Task directions: From the listing below, output only the lines starting at the line that has "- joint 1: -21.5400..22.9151" and ending at the line that has "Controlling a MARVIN", exactly as they appear, ends included.

Data provided:
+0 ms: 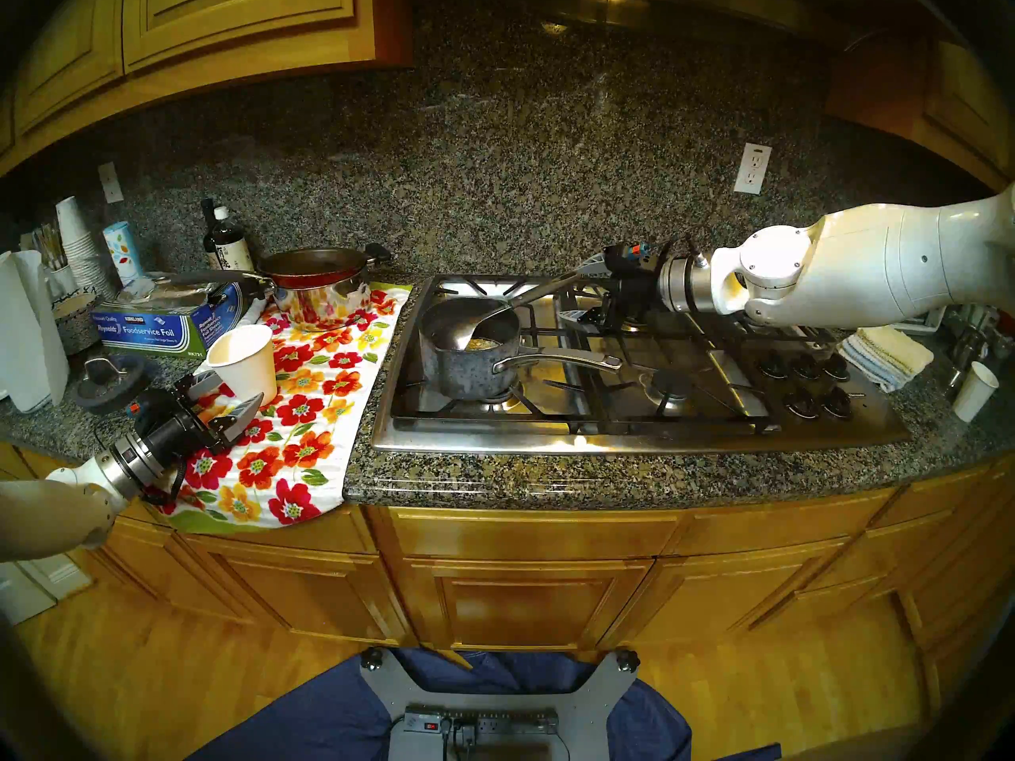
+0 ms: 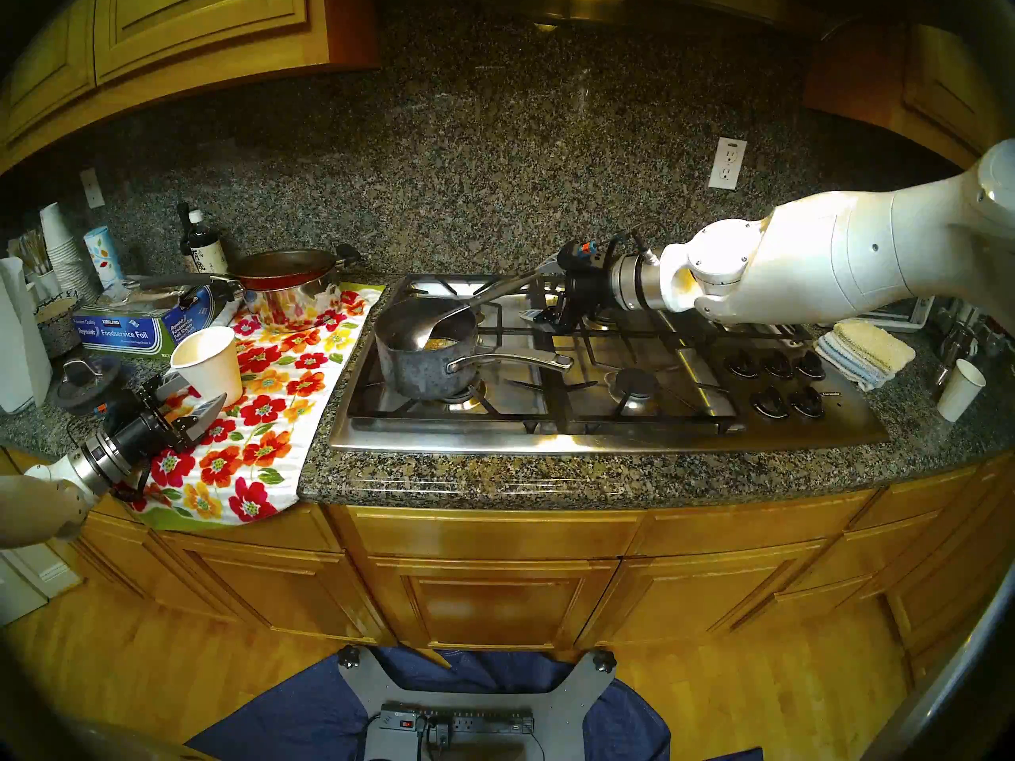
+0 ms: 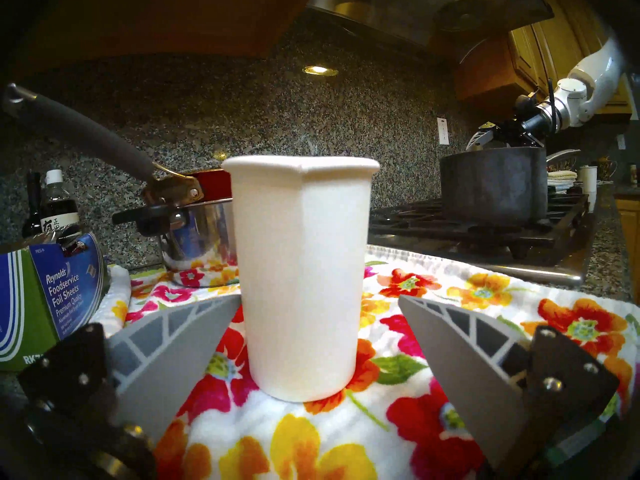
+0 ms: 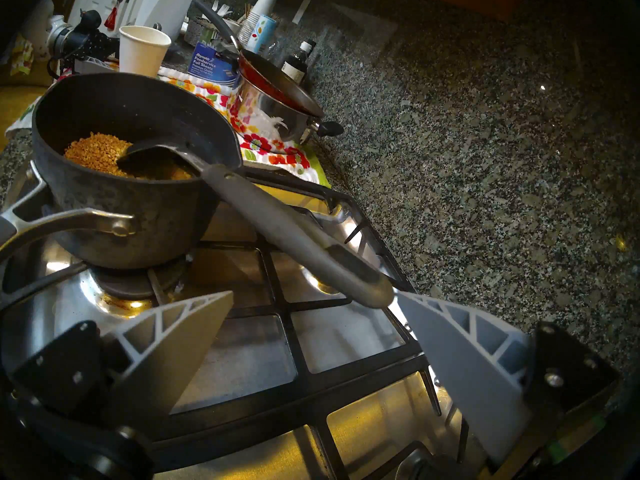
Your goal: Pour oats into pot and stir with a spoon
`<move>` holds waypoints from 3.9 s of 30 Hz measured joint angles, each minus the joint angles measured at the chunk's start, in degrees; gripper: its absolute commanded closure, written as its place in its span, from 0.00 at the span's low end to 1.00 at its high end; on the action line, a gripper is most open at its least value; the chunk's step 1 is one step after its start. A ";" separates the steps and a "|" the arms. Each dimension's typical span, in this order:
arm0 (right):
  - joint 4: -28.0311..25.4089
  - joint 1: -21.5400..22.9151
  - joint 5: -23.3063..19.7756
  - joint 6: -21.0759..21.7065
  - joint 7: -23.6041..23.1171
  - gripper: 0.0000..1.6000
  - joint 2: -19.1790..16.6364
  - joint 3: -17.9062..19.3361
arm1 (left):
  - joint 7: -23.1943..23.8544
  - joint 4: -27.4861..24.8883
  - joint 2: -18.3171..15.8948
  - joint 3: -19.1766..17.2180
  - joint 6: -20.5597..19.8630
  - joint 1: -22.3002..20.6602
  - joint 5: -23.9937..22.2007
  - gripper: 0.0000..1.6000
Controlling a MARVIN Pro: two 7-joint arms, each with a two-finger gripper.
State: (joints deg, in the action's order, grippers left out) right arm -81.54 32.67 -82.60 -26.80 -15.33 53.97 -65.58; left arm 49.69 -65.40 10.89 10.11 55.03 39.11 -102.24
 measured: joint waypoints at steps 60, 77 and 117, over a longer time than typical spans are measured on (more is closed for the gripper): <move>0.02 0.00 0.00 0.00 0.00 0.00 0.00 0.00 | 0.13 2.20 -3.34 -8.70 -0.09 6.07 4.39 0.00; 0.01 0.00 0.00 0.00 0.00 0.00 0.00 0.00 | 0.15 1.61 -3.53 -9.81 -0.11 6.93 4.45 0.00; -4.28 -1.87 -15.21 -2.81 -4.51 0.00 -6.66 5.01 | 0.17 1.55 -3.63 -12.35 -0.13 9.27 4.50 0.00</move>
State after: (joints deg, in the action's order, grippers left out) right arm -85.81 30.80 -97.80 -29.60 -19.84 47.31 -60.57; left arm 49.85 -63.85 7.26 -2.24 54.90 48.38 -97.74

Response:
  - joint 1: -21.5400..22.9151
  - joint 5: -23.3063..19.7756
  - joint 6: -21.0759..21.7065
  - joint 7: -23.6041..23.1171
  - gripper: 0.0000..1.6000
  - joint 2: -19.1790..16.6364
  - joint 3: -17.9062..19.3361
arm1 (left):
  - joint 7: -23.1943..23.8544
  - joint 4: -27.4861..24.8883
  - joint 2: -18.3171..15.8948
  - joint 3: -19.1766..17.2180
  - joint 6: -20.5597..19.8630
  - joint 1: -22.3002..20.6602
  - joint 5: -23.9937..22.2007
  - gripper: 0.0000..1.6000
Controlling a MARVIN Pro: two 7-joint arms, each with a two-finger gripper.

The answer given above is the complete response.